● **What needs to be done**:
In the listing below, the lines from the first through the one with "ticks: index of" are to be copied word for word.
---------------
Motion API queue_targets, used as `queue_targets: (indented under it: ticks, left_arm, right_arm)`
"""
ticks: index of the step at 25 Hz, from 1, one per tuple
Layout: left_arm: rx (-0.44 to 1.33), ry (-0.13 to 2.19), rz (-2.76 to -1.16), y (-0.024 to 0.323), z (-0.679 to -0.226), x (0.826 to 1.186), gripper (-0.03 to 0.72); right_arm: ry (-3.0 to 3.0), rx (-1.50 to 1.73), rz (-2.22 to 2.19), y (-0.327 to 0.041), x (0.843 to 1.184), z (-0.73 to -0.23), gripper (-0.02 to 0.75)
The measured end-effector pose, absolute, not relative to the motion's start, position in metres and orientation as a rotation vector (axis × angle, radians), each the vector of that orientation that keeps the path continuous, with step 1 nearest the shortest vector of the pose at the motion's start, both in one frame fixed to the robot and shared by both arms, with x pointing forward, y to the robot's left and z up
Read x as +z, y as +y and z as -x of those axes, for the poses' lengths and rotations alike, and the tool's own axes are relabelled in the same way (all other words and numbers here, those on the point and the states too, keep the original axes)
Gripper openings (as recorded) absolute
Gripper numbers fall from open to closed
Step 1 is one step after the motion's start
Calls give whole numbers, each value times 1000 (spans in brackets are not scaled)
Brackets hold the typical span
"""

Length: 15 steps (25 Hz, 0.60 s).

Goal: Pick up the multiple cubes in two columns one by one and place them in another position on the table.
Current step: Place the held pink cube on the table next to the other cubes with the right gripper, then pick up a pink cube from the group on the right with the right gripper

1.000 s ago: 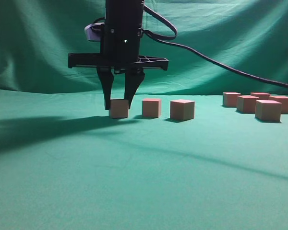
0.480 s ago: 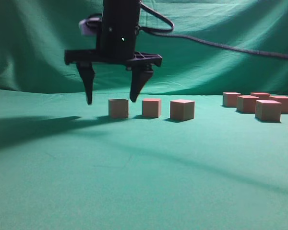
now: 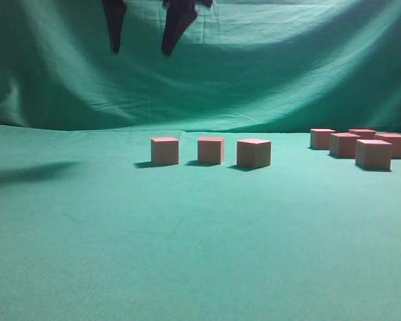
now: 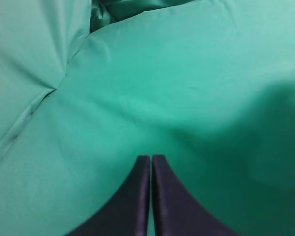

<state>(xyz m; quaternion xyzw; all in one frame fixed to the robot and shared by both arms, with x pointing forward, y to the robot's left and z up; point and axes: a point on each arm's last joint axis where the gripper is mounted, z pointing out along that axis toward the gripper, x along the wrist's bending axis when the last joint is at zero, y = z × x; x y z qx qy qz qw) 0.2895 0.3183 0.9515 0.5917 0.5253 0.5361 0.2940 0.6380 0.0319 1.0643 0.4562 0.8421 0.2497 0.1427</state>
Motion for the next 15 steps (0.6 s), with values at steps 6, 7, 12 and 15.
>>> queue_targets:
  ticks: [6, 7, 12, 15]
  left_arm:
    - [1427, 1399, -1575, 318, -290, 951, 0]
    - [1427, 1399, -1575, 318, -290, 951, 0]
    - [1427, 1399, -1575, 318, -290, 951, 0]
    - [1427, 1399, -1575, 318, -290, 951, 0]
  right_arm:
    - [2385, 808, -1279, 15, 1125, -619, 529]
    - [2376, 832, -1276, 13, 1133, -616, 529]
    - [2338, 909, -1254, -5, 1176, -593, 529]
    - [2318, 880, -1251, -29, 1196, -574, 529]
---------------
● **Your response**:
Motion API queue_targets, used as `queue_targets: (indented under it: ticks, left_arm, right_arm)`
"""
ticks: index of the step at 25 Hz, from 1, one per tuple

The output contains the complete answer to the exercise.